• INFORMATION SHOWN:
------------------------------
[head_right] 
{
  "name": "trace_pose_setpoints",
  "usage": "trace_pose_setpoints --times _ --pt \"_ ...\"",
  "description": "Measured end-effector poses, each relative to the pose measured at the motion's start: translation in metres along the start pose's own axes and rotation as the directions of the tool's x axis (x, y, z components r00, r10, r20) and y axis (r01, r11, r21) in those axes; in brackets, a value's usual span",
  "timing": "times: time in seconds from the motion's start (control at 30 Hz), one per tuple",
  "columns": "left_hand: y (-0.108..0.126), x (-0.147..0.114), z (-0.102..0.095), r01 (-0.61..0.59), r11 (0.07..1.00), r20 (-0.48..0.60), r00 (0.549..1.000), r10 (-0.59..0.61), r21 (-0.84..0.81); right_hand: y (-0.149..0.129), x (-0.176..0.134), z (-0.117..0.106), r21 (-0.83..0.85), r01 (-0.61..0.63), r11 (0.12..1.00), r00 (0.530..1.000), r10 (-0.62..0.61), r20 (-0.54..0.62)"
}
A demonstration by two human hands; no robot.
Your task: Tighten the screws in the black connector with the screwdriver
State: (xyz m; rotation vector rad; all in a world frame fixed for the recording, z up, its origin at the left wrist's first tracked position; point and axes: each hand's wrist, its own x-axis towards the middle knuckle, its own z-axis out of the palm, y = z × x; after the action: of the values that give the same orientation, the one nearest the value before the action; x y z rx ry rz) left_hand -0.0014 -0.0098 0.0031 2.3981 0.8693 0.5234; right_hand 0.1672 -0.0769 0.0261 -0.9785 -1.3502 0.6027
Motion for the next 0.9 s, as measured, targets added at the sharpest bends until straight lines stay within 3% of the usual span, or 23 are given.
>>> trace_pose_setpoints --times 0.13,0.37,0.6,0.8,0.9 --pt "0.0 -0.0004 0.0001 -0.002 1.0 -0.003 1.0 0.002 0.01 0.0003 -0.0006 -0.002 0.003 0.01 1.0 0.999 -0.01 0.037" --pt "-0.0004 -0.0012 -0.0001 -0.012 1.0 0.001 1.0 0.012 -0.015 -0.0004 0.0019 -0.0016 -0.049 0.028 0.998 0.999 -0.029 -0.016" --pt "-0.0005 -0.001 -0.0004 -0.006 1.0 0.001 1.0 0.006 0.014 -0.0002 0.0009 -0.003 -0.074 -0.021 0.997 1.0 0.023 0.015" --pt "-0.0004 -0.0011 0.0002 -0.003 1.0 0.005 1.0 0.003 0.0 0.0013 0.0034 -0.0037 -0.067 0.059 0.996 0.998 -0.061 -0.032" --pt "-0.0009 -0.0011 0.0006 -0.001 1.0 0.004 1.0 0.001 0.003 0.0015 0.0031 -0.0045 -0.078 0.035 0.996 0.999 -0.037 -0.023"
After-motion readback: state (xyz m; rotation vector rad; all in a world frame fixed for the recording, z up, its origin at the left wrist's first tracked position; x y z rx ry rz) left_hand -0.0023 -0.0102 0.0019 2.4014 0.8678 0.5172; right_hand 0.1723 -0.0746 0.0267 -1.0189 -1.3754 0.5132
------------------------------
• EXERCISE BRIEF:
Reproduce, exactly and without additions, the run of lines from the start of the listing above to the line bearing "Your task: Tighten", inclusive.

• RESPONSE:
[head_right] 
{
  "name": "trace_pose_setpoints",
  "usage": "trace_pose_setpoints --times _ --pt \"_ ...\"",
  "description": "Measured end-effector poses, each relative to the pose measured at the motion's start: translation in metres along the start pose's own axes and rotation as the directions of the tool's x axis (x, y, z components r00, r10, r20) and y axis (r01, r11, r21) in those axes; in brackets, a value's usual span",
  "timing": "times: time in seconds from the motion's start (control at 30 Hz), one per tuple",
  "columns": "left_hand: y (-0.108..0.126), x (-0.147..0.114), z (-0.102..0.095), r01 (-0.61..0.59), r11 (0.07..1.00), r20 (-0.48..0.60), r00 (0.549..1.000), r10 (-0.59..0.61), r21 (-0.84..0.81); right_hand: y (-0.149..0.129), x (-0.176..0.134), z (-0.117..0.106), r21 (-0.83..0.85), r01 (-0.61..0.63), r11 (0.12..1.00), r00 (0.530..1.000), r10 (-0.62..0.61), r20 (-0.54..0.62)"
}
A demonstration by two human hands; no robot.
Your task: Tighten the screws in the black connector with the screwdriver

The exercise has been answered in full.